Bemidji, MN
Tomorrow we head off to Bemidji to stay at a cabin for a few days. This will be just a few words about that town.
The day I graduated high school I went directly from giving a goodbye hug to my ex girlfriend Kate to the car of my Uncle Rod, and drove straight from there to St. Paul. The next morning they drove me to the Greyhound station, and I boarded a train for Bemidji.
I was there for the rest of the summer, working in the kitchen at Skogfjorden. Mainly I washed dishes, but I also prepared meals for the rest of the camp, and learn how to coin an entire sack of carrots or peel a few hundred potatos in no time flat.
When I was in school I was made fun of a lot and picked on constantly. I escaped from that and, since that day I departed the bus near a statur of Paul Bunyan, I have been a happier person.
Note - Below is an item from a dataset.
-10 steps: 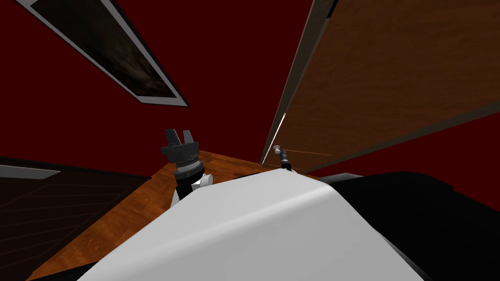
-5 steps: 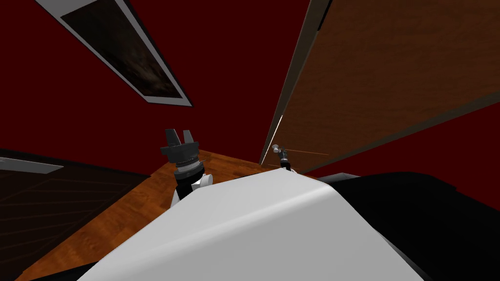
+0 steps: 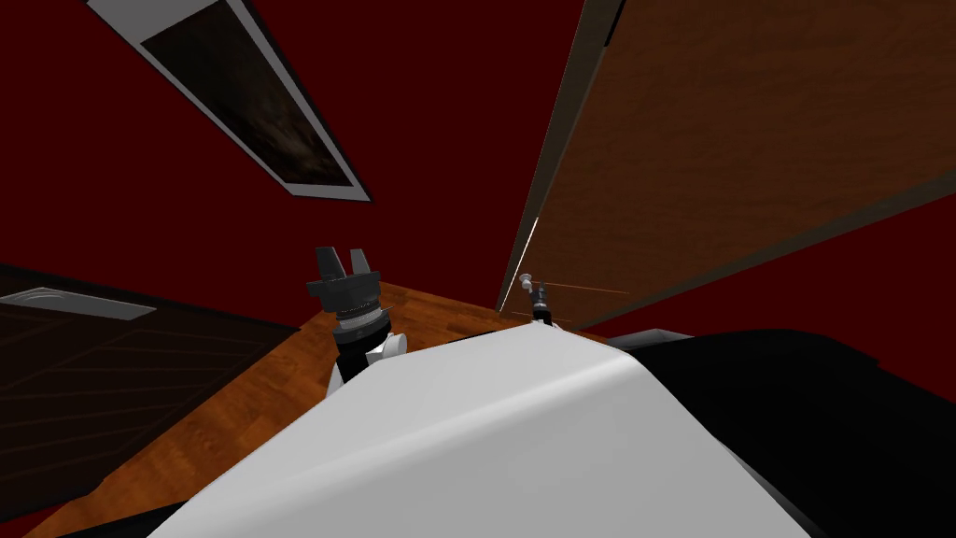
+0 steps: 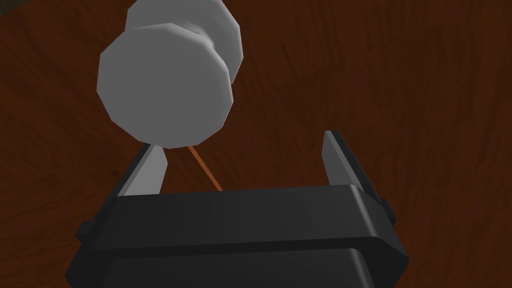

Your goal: Pull the door open

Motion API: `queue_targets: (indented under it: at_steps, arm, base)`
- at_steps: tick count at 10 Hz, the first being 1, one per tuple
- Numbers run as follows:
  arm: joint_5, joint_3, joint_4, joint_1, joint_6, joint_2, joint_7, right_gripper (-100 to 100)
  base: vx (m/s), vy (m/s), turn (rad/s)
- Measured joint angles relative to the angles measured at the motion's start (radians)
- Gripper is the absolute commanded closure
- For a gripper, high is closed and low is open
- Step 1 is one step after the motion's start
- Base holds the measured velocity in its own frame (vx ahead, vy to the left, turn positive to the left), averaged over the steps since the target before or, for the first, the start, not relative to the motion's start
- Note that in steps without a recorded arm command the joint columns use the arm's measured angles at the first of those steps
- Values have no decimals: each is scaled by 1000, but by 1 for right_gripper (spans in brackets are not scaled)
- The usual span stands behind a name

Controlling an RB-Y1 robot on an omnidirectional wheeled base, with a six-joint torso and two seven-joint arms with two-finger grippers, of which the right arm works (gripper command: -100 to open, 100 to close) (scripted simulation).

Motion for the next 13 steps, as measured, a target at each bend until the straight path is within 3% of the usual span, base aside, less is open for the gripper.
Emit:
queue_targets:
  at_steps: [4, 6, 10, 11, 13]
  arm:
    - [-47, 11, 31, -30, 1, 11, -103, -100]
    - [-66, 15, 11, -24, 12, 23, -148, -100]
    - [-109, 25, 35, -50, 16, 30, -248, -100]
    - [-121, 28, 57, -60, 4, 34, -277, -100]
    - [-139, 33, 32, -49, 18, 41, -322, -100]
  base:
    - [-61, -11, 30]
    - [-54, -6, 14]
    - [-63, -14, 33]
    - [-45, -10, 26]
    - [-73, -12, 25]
The first night I was in Bemidji, there was a welcome party for the Concordia Language Village Staff members, and somehow, I missed out on knowing where I was supposed to sleep. I didn;t know what to do, but I felt too stupid to ask the question -- "Where do I sleep?" So I kept my bags in the kitchen area and slept on the floor of Gimle, a beautiful dining hall with hand rosemaled ceilings. I did this for three days before someone told me I was supposed to be sleeping in a small cabin a hundred yards away.
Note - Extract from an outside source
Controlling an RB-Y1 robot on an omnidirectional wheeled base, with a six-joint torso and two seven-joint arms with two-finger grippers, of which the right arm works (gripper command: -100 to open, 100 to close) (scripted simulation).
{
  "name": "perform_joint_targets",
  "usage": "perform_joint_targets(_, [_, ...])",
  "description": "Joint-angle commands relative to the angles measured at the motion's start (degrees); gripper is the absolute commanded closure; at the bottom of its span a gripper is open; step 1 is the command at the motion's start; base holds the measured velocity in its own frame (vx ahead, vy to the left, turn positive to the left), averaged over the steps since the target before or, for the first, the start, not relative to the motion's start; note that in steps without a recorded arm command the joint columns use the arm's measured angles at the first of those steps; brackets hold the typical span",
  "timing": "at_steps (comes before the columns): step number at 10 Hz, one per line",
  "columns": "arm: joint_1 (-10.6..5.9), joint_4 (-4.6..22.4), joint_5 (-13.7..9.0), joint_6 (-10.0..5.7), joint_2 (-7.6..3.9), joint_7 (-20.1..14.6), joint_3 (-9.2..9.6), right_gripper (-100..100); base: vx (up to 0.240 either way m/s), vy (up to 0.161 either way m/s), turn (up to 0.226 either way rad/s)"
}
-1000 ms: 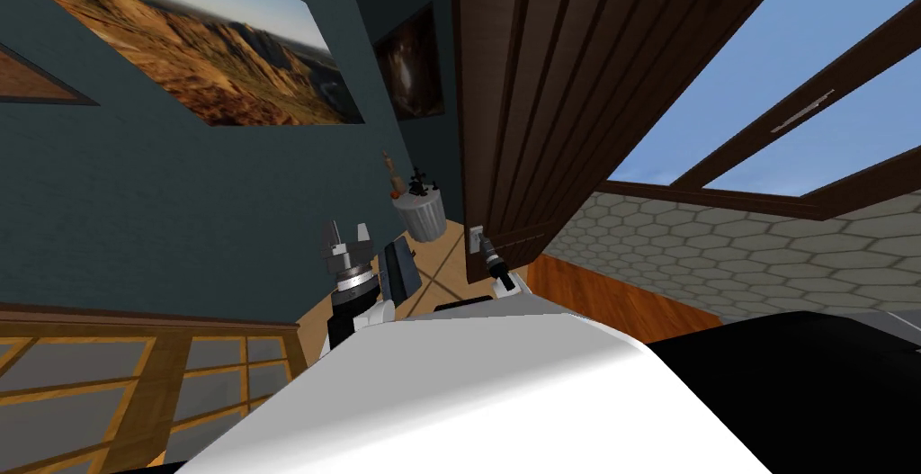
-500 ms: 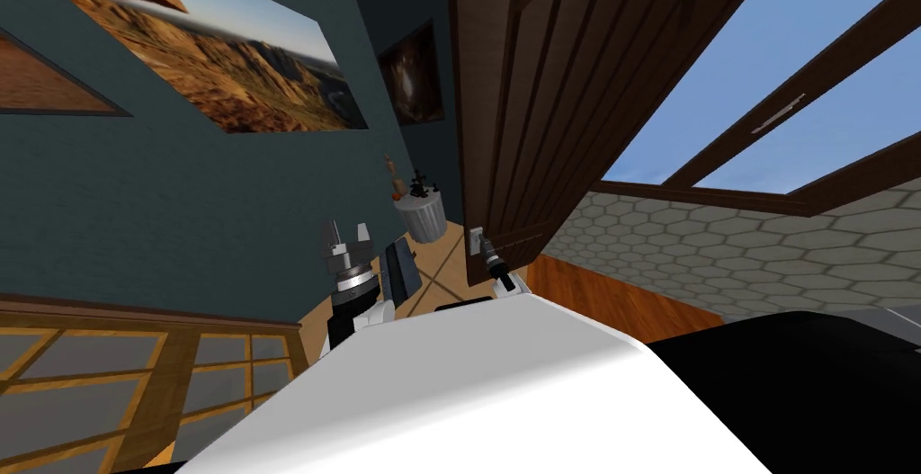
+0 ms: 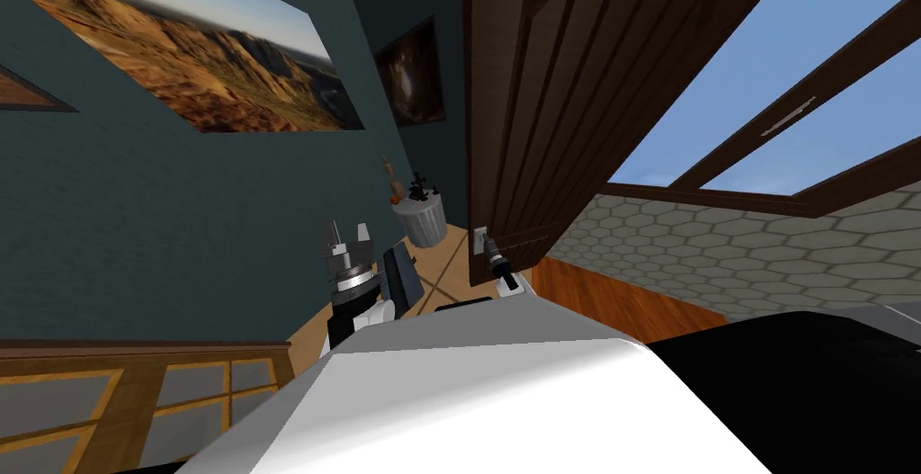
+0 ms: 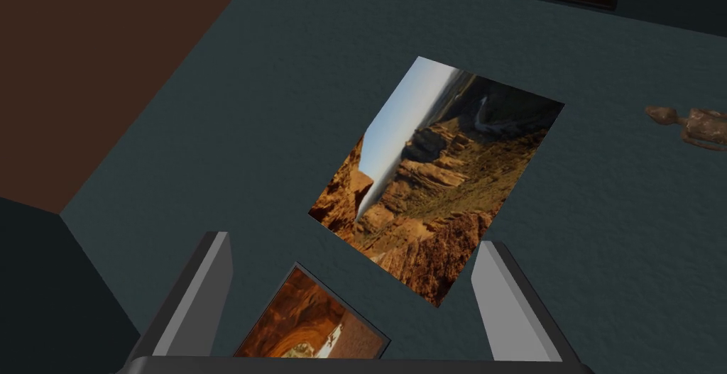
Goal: Push the door open
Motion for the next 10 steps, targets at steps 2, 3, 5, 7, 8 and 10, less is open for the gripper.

The person I called my boss at Skogfjorden was Jay Richards. He was very cool and got me into Mountain Biking. I biked whenever I could that summer, and bought his old bike, a GT Tequesta, for $400. I paid him in 200 $2 bills, which I think he had a fun time using. A year later that bike was stolen, and I got over $2000 from my mom's homeowners insurance as a replacement cost estimatel I used that to purchase a ten year old Italian racing bike for $1500. Thanks again, Jay.
That summer was also the summer I discovered music, especially Joan Baez, The Crash Test Dummies, and the soundtrack from When Harry Met Sally. On rides in the beautiful Bemidji woods I was always listening to something. I have a lot of stories from that summer. One involves inadvertently buying the underage daughters of some of the Concordia Language Village maintenance staff cigarettes just so they would leave me alone while I waited for my shorts to dry after washing them in the Mississippi, and then properly washing them in a laundromat while wearing ONLY my T-Shirt. Now THAT is a funny story.
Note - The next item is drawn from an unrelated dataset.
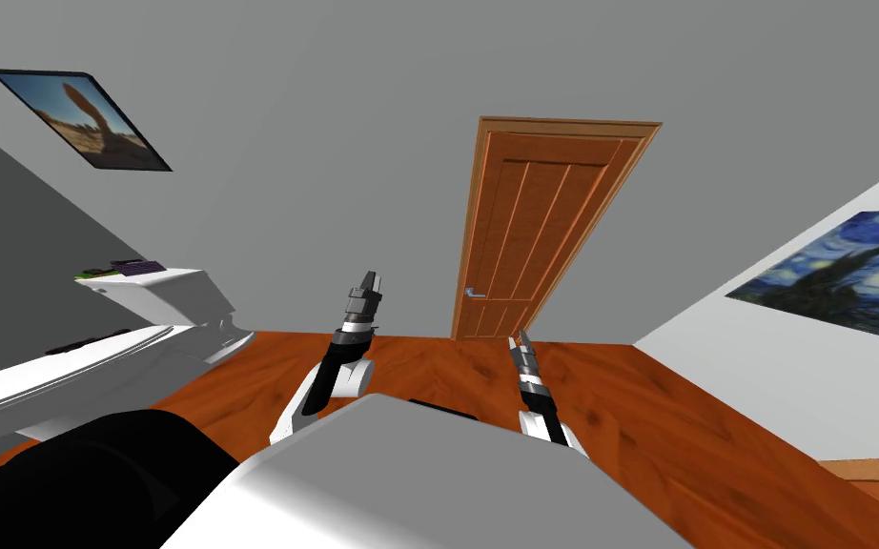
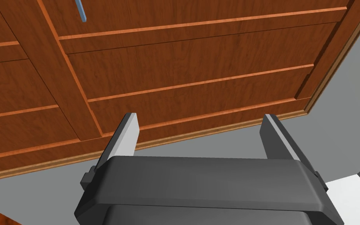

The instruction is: Pull the door open

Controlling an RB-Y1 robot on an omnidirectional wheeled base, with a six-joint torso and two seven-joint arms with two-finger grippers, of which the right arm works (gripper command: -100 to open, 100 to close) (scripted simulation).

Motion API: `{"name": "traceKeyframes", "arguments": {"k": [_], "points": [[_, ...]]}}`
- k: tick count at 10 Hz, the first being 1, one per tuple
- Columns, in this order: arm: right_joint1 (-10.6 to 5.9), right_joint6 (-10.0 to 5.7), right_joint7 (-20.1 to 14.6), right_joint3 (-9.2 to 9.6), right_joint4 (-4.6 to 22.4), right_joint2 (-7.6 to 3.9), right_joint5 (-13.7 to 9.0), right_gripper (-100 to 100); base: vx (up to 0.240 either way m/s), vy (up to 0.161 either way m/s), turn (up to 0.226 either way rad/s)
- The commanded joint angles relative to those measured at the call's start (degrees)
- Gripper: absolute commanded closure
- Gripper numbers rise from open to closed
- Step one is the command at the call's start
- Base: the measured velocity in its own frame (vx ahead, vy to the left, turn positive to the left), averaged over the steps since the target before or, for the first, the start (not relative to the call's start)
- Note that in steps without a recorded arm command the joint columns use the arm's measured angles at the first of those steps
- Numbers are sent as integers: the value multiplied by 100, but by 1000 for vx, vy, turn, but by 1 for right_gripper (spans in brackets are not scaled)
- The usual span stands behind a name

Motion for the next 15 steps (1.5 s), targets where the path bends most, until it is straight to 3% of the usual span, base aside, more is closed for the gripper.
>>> {"name": "traceKeyframes", "arguments": {"k": [1, 14, 15], "points": [[-64, -16, -9, 2, 191, -15, 10, -100, 114, 12, 79], [-630, -299, -109, -24, 1844, -185, 55, -100, 106, 11, 67], [-705, -336, -122, -27, 2064, -207, 61, -100, 141, 3, 90]]}}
Tomorrow I'll head up there, again, this time with my three kids and Sandy. I'll watch them try to swim in the same lake that I avoided as a Skogfjorden camper. In fact, we'll be one of the last occupants of the cabin, as the site is being made into a new language village come this Fall. At night, we'll watch movies with the kids, build a fire, and listen to the wildlife. And I will remember that summer I spent, alone in those woods, throwing back gatorade and power bars like there were going out of style. Finding trails to ride on. Finding myself.